On December 4, 2025, the North Dakota Supreme Court affirmed a win for MidFirst Bank in a Fargo foreclosure dispute centered on whether borrowers can attack a mortgage assignment they didn't sign. The answer was no, and the foreclosure stood.
Here are the basics. In April 2016, James and Tahnee Young took out a $275,793 loan secured by a mortgage on their Fargo home. The Mortgage Company, Inc. originated the loan, and MERS was named as nominee on the mortgage. MidFirst Bank acquired ownership of the note in July 2022. The Youngs made their last payment in February 2023. MidFirst served a foreclosure notice in December 2023 and filed a foreclosure complaint in February 2024.
The Youngs fought back with counterclaims, including fraudulent misrepresentation, FDCPA and FCRA violations, RESPA violations, unjust enrichment, coercive collection practices, and constructive fraud. Their main claim was that the mortgage assignment's signature was defective – allegedly robo-signed or forged – supported by affidavits from three purported handwriting experts. In July 2024, the trial court denied the Youngs' motion for summary judgment, granted MidFirst's cross-motion, and denied their request for audio recordings of two hearings. The Youngs appealed.

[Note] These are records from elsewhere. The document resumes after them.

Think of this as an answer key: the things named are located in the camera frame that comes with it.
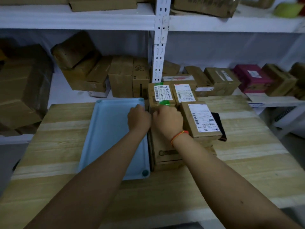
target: green tape
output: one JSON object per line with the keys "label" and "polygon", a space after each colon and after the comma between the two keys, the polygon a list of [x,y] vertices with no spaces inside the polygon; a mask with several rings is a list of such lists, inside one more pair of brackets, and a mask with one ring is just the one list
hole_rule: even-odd
{"label": "green tape", "polygon": [[[155,83],[155,86],[158,86],[158,85],[163,85],[163,82],[161,82],[161,83]],[[159,101],[159,104],[162,104],[162,105],[170,105],[170,102],[169,102],[169,100],[162,100],[162,101]]]}

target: fist
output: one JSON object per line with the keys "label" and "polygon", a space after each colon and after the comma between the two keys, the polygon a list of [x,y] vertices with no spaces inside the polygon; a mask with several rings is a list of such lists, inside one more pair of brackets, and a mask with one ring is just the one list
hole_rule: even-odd
{"label": "fist", "polygon": [[151,121],[151,115],[140,104],[135,108],[131,108],[128,113],[129,131],[137,131],[145,135],[150,128]]}
{"label": "fist", "polygon": [[152,116],[156,128],[168,139],[183,130],[183,117],[175,107],[164,105],[155,111]]}

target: red string bracelet
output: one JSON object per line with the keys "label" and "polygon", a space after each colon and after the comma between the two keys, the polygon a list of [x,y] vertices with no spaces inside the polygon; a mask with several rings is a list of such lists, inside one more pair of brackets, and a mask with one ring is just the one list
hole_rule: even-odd
{"label": "red string bracelet", "polygon": [[170,144],[173,146],[173,141],[174,141],[174,139],[175,139],[177,136],[183,134],[184,132],[187,133],[187,134],[189,134],[189,132],[186,131],[186,130],[181,131],[180,133],[176,134],[176,135],[172,138],[172,140],[170,141]]}

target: gray floor
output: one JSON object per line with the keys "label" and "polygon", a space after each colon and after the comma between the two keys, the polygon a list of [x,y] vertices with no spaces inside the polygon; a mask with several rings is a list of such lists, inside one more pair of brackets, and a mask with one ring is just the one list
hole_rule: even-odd
{"label": "gray floor", "polygon": [[[265,121],[272,131],[275,131],[277,129],[272,128],[269,123],[269,111],[271,110],[267,109],[260,115],[260,117],[263,121]],[[305,148],[305,139],[293,134],[288,134],[281,140],[281,142],[300,163],[303,169],[305,169],[305,153],[303,149]],[[13,173],[13,167],[16,165],[19,159],[22,158],[27,146],[28,144],[0,145],[0,196],[10,181],[10,177]],[[282,210],[297,223],[305,227],[305,206],[285,208]],[[199,223],[205,229],[224,229],[223,225],[217,219]],[[200,228],[200,225],[198,223],[190,223],[166,227],[166,229],[195,229]]]}

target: pink box
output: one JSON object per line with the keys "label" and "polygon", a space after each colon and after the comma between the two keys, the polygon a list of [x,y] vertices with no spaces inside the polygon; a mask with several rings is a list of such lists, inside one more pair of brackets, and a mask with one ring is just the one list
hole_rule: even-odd
{"label": "pink box", "polygon": [[264,93],[273,83],[273,80],[258,65],[238,64],[232,70],[241,81],[239,89],[244,93]]}

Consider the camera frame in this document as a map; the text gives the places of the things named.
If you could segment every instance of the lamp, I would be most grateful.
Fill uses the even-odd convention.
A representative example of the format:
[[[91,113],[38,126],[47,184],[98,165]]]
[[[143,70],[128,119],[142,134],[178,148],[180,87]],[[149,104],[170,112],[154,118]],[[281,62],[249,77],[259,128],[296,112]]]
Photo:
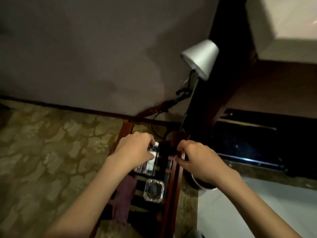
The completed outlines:
[[[184,61],[197,72],[198,77],[207,81],[212,71],[219,48],[211,40],[204,40],[185,51],[180,56]]]

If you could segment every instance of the flower pattern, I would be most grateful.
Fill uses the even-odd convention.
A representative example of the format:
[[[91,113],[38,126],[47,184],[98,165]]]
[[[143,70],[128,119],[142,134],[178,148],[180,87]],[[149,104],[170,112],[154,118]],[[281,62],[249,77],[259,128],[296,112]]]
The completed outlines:
[[[0,234],[41,237],[96,176],[123,120],[0,101],[11,109],[0,128]],[[138,124],[134,131],[151,129]],[[101,228],[97,238],[114,233]]]

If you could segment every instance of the black cable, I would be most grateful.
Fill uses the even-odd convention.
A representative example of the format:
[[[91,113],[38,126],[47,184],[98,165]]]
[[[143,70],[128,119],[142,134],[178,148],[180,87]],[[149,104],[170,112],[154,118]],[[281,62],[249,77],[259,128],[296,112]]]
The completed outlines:
[[[154,119],[155,119],[158,115],[160,115],[161,113],[158,113],[157,115],[155,115],[152,120],[154,120]],[[152,128],[153,133],[154,133],[157,137],[159,137],[160,139],[163,139],[163,140],[164,140],[163,137],[159,136],[159,135],[154,131],[153,124],[151,124],[151,128]]]

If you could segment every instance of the purple cloth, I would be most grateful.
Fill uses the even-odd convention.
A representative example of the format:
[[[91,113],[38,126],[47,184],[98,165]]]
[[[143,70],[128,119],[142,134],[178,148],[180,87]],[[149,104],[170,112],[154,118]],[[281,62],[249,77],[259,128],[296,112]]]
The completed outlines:
[[[112,202],[112,219],[127,224],[130,204],[135,195],[137,180],[126,175],[117,186],[117,193]]]

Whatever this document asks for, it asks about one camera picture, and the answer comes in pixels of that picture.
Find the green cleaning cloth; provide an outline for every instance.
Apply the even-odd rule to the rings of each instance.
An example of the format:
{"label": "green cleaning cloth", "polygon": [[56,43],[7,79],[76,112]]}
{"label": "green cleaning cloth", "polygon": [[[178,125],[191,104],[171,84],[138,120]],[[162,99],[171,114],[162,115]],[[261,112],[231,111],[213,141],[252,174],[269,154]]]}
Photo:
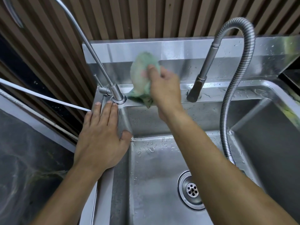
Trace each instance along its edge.
{"label": "green cleaning cloth", "polygon": [[155,56],[149,52],[143,52],[137,56],[130,68],[133,89],[128,94],[128,97],[143,100],[147,108],[153,105],[153,99],[150,96],[151,81],[147,74],[147,67],[150,64],[154,65],[160,74],[160,66]]}

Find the drain strainer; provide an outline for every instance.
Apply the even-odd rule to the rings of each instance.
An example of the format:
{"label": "drain strainer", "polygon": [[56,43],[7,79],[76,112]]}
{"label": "drain strainer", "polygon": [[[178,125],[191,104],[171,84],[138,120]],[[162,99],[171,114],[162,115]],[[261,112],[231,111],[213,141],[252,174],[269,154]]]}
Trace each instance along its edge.
{"label": "drain strainer", "polygon": [[205,206],[200,198],[197,186],[192,182],[190,171],[184,172],[178,179],[178,192],[183,202],[192,209],[203,210]]}

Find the pull-down kitchen faucet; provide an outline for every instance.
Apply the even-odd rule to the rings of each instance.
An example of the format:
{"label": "pull-down kitchen faucet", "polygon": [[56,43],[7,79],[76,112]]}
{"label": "pull-down kitchen faucet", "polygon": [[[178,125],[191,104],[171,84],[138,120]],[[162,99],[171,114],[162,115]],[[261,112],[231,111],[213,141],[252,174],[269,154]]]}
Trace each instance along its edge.
{"label": "pull-down kitchen faucet", "polygon": [[255,32],[253,25],[250,21],[248,21],[246,18],[243,17],[237,17],[233,18],[229,21],[227,21],[221,30],[217,33],[215,36],[214,41],[212,42],[212,45],[208,51],[208,54],[206,56],[206,59],[204,61],[204,64],[202,66],[202,69],[197,76],[195,83],[192,87],[192,89],[189,91],[187,95],[187,100],[189,102],[196,102],[200,91],[207,79],[207,73],[209,71],[210,66],[212,65],[212,62],[216,56],[216,53],[220,47],[221,41],[223,37],[226,35],[226,33],[233,29],[237,28],[243,33],[244,37],[244,50],[242,54],[241,61],[238,65],[238,68],[227,88],[227,91],[223,98],[222,108],[221,108],[221,114],[220,114],[220,136],[222,141],[222,147],[224,151],[224,155],[227,157],[229,161],[231,161],[233,164],[235,164],[233,157],[231,155],[230,147],[228,144],[228,138],[227,138],[227,116],[228,116],[228,110],[229,105],[231,102],[231,99],[234,95],[234,91],[238,87],[244,73],[246,72],[254,51],[255,46]]}
{"label": "pull-down kitchen faucet", "polygon": [[[79,24],[77,23],[76,19],[74,18],[74,16],[72,15],[72,13],[69,11],[69,9],[66,7],[66,5],[61,1],[61,0],[55,0],[65,11],[65,13],[67,14],[67,16],[69,17],[69,19],[72,21],[72,23],[74,24],[75,28],[77,29],[78,34],[81,36],[82,40],[84,41],[86,47],[88,48],[88,50],[90,51],[91,55],[93,56],[94,60],[96,61],[96,63],[99,65],[102,73],[104,74],[109,86],[108,87],[103,87],[103,85],[101,84],[99,78],[97,77],[97,75],[94,74],[94,77],[96,79],[96,82],[99,84],[99,91],[102,94],[107,94],[107,95],[113,95],[113,101],[117,104],[123,104],[126,101],[126,96],[123,95],[119,89],[119,86],[116,83],[113,83],[109,77],[109,75],[107,74],[102,62],[99,60],[95,50],[93,49],[91,43],[89,42],[89,40],[87,39],[87,37],[85,36],[84,32],[82,31],[81,27],[79,26]],[[21,21],[21,19],[19,18],[19,16],[17,15],[11,0],[3,0],[7,10],[9,11],[11,17],[14,19],[14,21],[16,22],[16,24],[23,28],[23,23]]]}

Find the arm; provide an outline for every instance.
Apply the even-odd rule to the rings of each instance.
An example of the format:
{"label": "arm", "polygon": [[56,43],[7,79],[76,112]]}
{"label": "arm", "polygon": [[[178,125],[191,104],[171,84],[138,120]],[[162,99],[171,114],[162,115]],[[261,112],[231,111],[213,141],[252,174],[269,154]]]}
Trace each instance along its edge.
{"label": "arm", "polygon": [[297,223],[270,196],[229,162],[184,112],[179,78],[148,66],[151,96],[170,128],[214,224]]}
{"label": "arm", "polygon": [[100,118],[101,104],[84,118],[74,155],[74,165],[31,225],[77,224],[96,181],[115,166],[127,151],[131,134],[117,134],[118,106],[107,102]]}

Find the sink basin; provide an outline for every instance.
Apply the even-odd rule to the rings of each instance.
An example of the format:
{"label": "sink basin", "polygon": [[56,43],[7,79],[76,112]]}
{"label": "sink basin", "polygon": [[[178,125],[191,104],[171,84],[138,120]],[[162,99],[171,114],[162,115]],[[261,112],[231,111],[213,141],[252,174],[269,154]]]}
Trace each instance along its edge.
{"label": "sink basin", "polygon": [[[184,109],[220,151],[219,118],[227,86],[228,82],[206,83],[201,98],[189,103],[186,92],[190,85],[181,84]],[[248,80],[237,88],[227,122],[236,166],[297,222],[299,117],[300,106],[275,83]],[[91,223],[212,224],[206,209],[190,208],[178,193],[178,179],[188,167],[167,125],[159,119],[157,107],[147,109],[128,100],[119,106],[118,125],[119,130],[130,130],[133,139],[121,162],[108,171],[110,178],[104,176],[98,182]],[[104,179],[110,184],[104,185]]]}

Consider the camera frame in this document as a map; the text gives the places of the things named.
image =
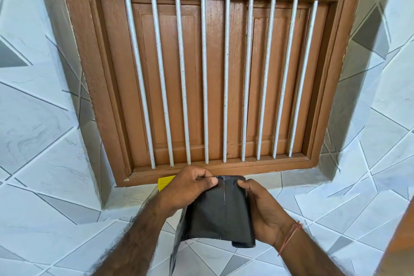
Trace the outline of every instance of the brown wooden frame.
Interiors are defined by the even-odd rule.
[[[308,123],[302,153],[278,155],[274,160],[234,158],[223,164],[221,160],[193,163],[211,170],[213,174],[254,174],[287,169],[304,169],[317,165],[329,112],[342,68],[349,33],[358,0],[322,0],[329,2],[318,68],[311,97]],[[119,187],[156,183],[159,177],[176,174],[185,164],[157,166],[156,169],[134,168],[128,136],[114,80],[111,54],[100,0],[66,0],[79,50],[82,68],[88,83],[96,122],[105,145],[116,183]]]

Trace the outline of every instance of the bracelet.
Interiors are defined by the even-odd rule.
[[[303,227],[303,225],[301,224],[300,221],[297,221],[296,223],[294,223],[292,225],[292,228],[290,228],[289,233],[286,235],[285,240],[282,243],[282,247],[280,247],[279,253],[277,254],[277,256],[280,256],[283,249],[286,247],[287,243],[292,239],[293,235],[295,234],[296,231],[298,231],[299,229],[301,229]]]

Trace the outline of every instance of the tiled wall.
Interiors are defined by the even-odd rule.
[[[252,176],[358,276],[414,195],[413,17],[411,0],[360,0],[318,168]],[[112,184],[64,0],[0,0],[1,275],[90,270],[154,188]],[[178,220],[152,276],[168,274]],[[269,246],[219,240],[182,243],[174,274],[288,275]]]

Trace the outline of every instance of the metal bar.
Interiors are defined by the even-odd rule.
[[[256,152],[257,160],[260,159],[260,151],[262,149],[263,123],[265,121],[267,78],[269,75],[270,52],[272,49],[272,35],[273,35],[273,21],[274,21],[274,8],[275,7],[276,7],[276,0],[272,0],[270,2],[269,25],[267,28],[265,71],[263,74],[262,101],[261,101],[261,106],[260,106],[259,137],[257,138],[257,152]]]
[[[244,99],[243,99],[243,131],[241,141],[241,161],[246,159],[246,133],[247,133],[247,113],[249,104],[250,68],[252,62],[252,41],[253,41],[253,0],[249,0],[248,19],[247,19],[247,50],[246,66],[244,74]]]
[[[162,107],[164,110],[164,121],[165,121],[165,131],[167,134],[168,154],[170,156],[170,166],[173,167],[174,166],[173,145],[171,142],[170,118],[168,116],[167,91],[165,88],[164,64],[162,60],[161,36],[159,33],[157,0],[151,0],[151,5],[152,5],[152,16],[154,18],[155,43],[157,45],[159,80],[161,83]]]
[[[181,22],[181,0],[176,0],[176,13],[177,13],[177,31],[178,31],[178,38],[179,38],[181,95],[183,98],[185,151],[187,153],[187,164],[191,165],[190,134],[188,132],[187,89],[185,86],[183,23]]]
[[[204,161],[208,164],[207,23],[206,0],[201,0],[201,53],[203,71]]]
[[[308,66],[309,52],[311,50],[310,45],[312,43],[313,27],[315,26],[316,12],[318,10],[318,2],[319,2],[318,0],[313,1],[312,12],[310,14],[311,16],[309,20],[308,35],[306,37],[305,53],[303,55],[302,69],[301,69],[301,74],[300,74],[300,78],[298,82],[295,108],[293,112],[292,129],[291,129],[290,140],[289,140],[289,157],[292,156],[293,144],[295,142],[296,128],[298,125],[299,109],[301,106],[301,98],[302,98],[302,92],[303,92],[303,83],[305,82],[305,75],[306,75],[306,68]]]
[[[227,111],[229,108],[229,51],[230,51],[230,0],[226,0],[224,18],[224,103],[223,103],[223,163],[227,161]]]
[[[279,103],[278,103],[278,110],[277,110],[276,129],[274,132],[273,153],[272,153],[273,158],[276,158],[276,154],[277,154],[277,143],[279,141],[280,123],[282,122],[283,103],[284,103],[284,96],[286,92],[287,74],[289,72],[290,55],[292,52],[293,33],[295,31],[295,21],[296,21],[297,10],[298,10],[298,0],[293,0],[292,14],[290,18],[290,27],[289,27],[289,37],[288,37],[285,62],[284,62],[284,68],[283,68],[283,75],[282,75],[282,87],[280,89],[280,96],[279,96]]]
[[[132,49],[134,52],[134,60],[137,66],[138,84],[140,87],[142,108],[144,110],[144,122],[145,122],[145,131],[147,132],[149,158],[151,159],[151,168],[155,169],[154,148],[152,147],[151,126],[149,125],[147,97],[145,95],[144,77],[142,76],[140,52],[138,50],[137,33],[135,29],[134,15],[132,13],[131,0],[125,0],[125,7],[127,10],[127,20],[128,20],[129,31],[130,31]]]

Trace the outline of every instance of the forearm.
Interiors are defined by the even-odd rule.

The North Dakota Supreme Court affirmed across the board. The core ruling will ring familiar for servicing and foreclosure teams: the borrowers lacked standing to challenge the mortgage assignment because they were not parties to that contract. Because of that, the dispute over whether the signature was authentic did not change the outcome. The court also reiterated a straightforward state-law principle: the mortgage follows the note. If a party holds the note, it can foreclose under the mortgage. The record showed MidFirst held the note and did not violate the mortgage terms or any law in foreclosing, so summary judgment for MidFirst was proper.
On the federal claims, the court agreed with the trial judge that the FDCPA and FCRA claims were barred by res judicata based on prior federal litigation between the parties. The RESPA claim failed because the borrowers did not show actual damages. The court also rejected arguments that the judge was biased. One procedural wrinkle drew a mild rebuke: the trial court should not have denied access to audio recordings merely because the transcript is the official record. That was an abuse of discretion. But it didn't affect the outcome, so the error was harmless. The justices also declined to revisit a separate briefing-schedule dispute already decided by the Chief Justice when the borrowers did not seek full-court reconsideration.
The bottom line: the North Dakota Supreme Court affirmed MidFirst Bank's foreclosure on December 4, 2025, holding the borrowers could not challenge a third-party assignment and confirming that the note holder can proceed with foreclosure when the record supports it.